Uncovering ourselves is messy. When I started my remembrance I decided to take all parts of me along. I could not imagine a world where I had to to participate in self depreciation in order to be Taina.
By the time I sat in Tony Castanha's world history class, a prerequisite for my masters, I was 26. I had navigated my identity long enough to know that nothing was perfect, even my ancestors. That semester I returned to the Catholic faith, something that brought me much joy. So imagine my confusion when Prof. Castanha announced we would be burning the Papal Bulls that gave Columbus the power to claim lands, and convert people, resulting in the murder of many of my Taino ancestors. I participated in the burning, in front of the cathedral, because faith doesn't erase accountability or genocide. This was a decision that would continue to shape how I navigate identity.
Soon after I took a DNA test. My findings were surprising and disappointing. I believed I was something... something more than European and African. Taina, indigenous, native those were the things I believed I was.
My results felt like a colonial slap. I could not believe I was this white. I am literally the most un- white person I know. But there it was in my genetic makeup 57.2% European. Shocking right! The 34.1% African I was happy about, but nobody believes it! I remember scrolling down these results and thinking why do I feel I so Taina?
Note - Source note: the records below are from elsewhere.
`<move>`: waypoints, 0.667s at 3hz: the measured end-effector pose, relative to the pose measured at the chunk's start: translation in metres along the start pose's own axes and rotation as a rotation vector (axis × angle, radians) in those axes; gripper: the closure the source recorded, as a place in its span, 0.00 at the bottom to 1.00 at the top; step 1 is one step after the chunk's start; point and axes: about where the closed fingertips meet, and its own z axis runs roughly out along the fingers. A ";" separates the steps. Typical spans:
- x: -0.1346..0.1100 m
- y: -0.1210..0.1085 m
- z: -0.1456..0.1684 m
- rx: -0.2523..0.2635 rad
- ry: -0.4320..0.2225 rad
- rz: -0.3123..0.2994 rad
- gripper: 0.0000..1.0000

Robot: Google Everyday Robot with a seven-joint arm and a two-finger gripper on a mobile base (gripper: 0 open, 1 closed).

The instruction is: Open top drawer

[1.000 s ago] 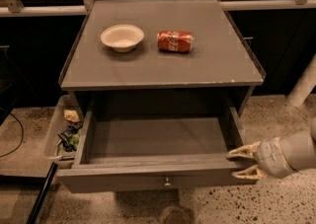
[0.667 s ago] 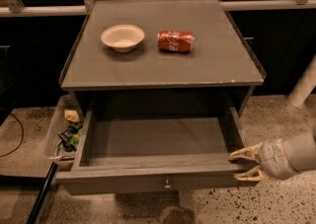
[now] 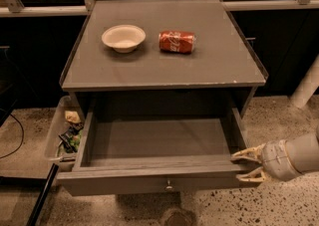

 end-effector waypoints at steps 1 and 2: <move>-0.001 -0.002 0.001 -0.007 -0.001 0.006 0.35; -0.016 -0.015 -0.012 0.005 0.020 -0.029 0.12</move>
Offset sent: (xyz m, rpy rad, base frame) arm 0.0163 0.0145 0.0570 -0.0625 -0.0715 0.0285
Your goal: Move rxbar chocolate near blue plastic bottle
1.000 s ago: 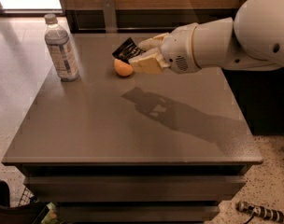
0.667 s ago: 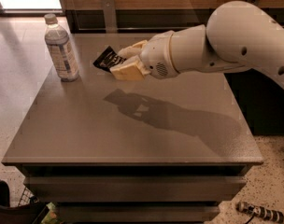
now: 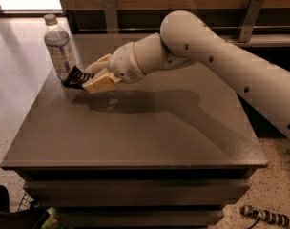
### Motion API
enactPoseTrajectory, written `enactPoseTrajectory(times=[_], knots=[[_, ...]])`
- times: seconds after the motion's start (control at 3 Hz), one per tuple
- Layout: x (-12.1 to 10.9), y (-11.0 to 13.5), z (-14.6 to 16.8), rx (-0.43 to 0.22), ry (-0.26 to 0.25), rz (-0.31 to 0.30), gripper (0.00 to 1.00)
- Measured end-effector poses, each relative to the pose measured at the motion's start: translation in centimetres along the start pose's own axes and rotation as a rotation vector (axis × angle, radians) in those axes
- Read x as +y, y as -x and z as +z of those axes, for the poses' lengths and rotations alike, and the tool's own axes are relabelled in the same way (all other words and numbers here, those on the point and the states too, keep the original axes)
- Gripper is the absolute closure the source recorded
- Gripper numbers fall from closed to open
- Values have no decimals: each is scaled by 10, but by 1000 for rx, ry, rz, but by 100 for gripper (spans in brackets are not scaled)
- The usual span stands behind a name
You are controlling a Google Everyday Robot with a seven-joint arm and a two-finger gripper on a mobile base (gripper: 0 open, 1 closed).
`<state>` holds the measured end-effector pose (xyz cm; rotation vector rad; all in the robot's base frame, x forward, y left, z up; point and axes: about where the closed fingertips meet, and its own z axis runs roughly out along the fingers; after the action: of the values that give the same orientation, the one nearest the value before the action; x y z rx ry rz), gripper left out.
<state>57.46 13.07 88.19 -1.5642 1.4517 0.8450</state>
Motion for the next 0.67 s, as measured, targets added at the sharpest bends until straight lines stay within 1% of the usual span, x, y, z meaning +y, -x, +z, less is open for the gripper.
enactPoseTrajectory(times=[0.33, 0.67], knots=[[-3, -2, 24, -17, 79, -19, 98], [-1, -1, 24, -16, 75, -18, 75]])
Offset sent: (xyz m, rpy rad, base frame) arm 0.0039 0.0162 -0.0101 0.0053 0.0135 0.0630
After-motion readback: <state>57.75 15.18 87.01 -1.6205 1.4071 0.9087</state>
My results also made me take stock of my whiteness and the disappointment it triggered...
Race wasn't something I thought about while growing up in the Dominican Republic. Some people were light, others were medium, others were dark... But through education I learned what Europeans had done to Ayiti (modern Dominican Republic). Returning to America and being exposed to modern day racism helped me shape my definition of whiteness.
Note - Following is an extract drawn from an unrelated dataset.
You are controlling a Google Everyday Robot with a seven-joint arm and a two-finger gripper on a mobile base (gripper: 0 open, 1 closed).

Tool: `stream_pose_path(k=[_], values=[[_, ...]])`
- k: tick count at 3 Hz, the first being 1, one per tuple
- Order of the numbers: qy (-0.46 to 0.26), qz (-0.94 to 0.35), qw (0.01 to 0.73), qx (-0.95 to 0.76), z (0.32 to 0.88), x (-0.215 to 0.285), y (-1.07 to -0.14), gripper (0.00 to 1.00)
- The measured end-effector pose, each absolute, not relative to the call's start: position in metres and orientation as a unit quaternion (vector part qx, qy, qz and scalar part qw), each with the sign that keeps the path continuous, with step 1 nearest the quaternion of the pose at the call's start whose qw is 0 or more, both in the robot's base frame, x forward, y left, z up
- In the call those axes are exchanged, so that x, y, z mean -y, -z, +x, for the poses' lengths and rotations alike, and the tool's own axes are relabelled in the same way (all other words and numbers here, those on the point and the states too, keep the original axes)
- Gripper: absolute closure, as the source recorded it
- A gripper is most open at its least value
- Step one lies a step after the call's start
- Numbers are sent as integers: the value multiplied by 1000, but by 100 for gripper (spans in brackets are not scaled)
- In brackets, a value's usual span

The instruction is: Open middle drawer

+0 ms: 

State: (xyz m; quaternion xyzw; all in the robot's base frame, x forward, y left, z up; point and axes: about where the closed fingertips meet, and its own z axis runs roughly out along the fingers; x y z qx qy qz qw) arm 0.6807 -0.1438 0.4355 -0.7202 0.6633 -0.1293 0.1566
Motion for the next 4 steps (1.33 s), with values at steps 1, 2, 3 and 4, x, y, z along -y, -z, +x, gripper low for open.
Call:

My opinions on whiteness were formed as I read the accounts of the torture and abuse my ancestors lived through. Needless to say I struggled to reconcile the torture with the many white people I knew that were kind, generous and didn't mutilate indigenous people. I have white friends! mentors! Teachers that have made my life better simply by being in it.
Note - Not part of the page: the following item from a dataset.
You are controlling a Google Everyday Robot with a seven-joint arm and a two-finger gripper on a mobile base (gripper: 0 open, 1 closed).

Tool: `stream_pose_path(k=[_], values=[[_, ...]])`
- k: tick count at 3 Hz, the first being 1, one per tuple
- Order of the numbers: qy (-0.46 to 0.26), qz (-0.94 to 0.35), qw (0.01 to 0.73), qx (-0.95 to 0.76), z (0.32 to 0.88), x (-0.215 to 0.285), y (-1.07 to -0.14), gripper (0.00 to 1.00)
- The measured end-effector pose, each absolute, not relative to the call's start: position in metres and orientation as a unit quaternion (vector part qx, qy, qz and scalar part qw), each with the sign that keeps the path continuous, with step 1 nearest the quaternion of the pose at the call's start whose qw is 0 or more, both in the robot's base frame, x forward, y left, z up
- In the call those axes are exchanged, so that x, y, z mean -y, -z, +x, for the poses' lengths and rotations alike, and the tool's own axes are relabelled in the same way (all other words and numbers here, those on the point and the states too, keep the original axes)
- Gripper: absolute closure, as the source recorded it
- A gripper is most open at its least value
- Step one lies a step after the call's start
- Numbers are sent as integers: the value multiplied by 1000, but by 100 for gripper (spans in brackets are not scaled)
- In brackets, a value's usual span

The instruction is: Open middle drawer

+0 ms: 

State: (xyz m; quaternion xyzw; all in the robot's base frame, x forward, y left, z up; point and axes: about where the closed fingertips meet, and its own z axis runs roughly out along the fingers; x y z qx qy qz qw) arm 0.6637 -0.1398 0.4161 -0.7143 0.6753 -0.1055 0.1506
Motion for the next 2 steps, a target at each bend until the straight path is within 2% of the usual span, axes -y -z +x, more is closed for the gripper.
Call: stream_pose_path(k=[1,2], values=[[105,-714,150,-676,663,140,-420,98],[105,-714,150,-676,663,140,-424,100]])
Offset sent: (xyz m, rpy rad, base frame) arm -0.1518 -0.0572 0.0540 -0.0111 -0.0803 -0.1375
This created quite the dilemma because 57% of me was linked to pure evil. I understood that rape led to the majority of this genetic signature. But I refused to live defined by 1492. I am so much more than that. It has taken me a long time to come to terms with my genetics. Part of this healing required an understanding that sloppy ancestors come in all shapes, and races.
This realization hit me when I looked into my maternal great- grandfather.
Before my trip to the Dominican Republic I knew that he had been a horrible husband to my great grandmother, Ramona. He abandoned her and her children. Grams remembered being hungry, angry. He cheated on Ramona, moved up the road with his new wife and at one point asked her to breastfeed his child. Ramona was still lactating because she too had given birth to his child around that time. I wasn't a fan of his. Then I learned that he wasn't just a cheater, it seems he was a murderer.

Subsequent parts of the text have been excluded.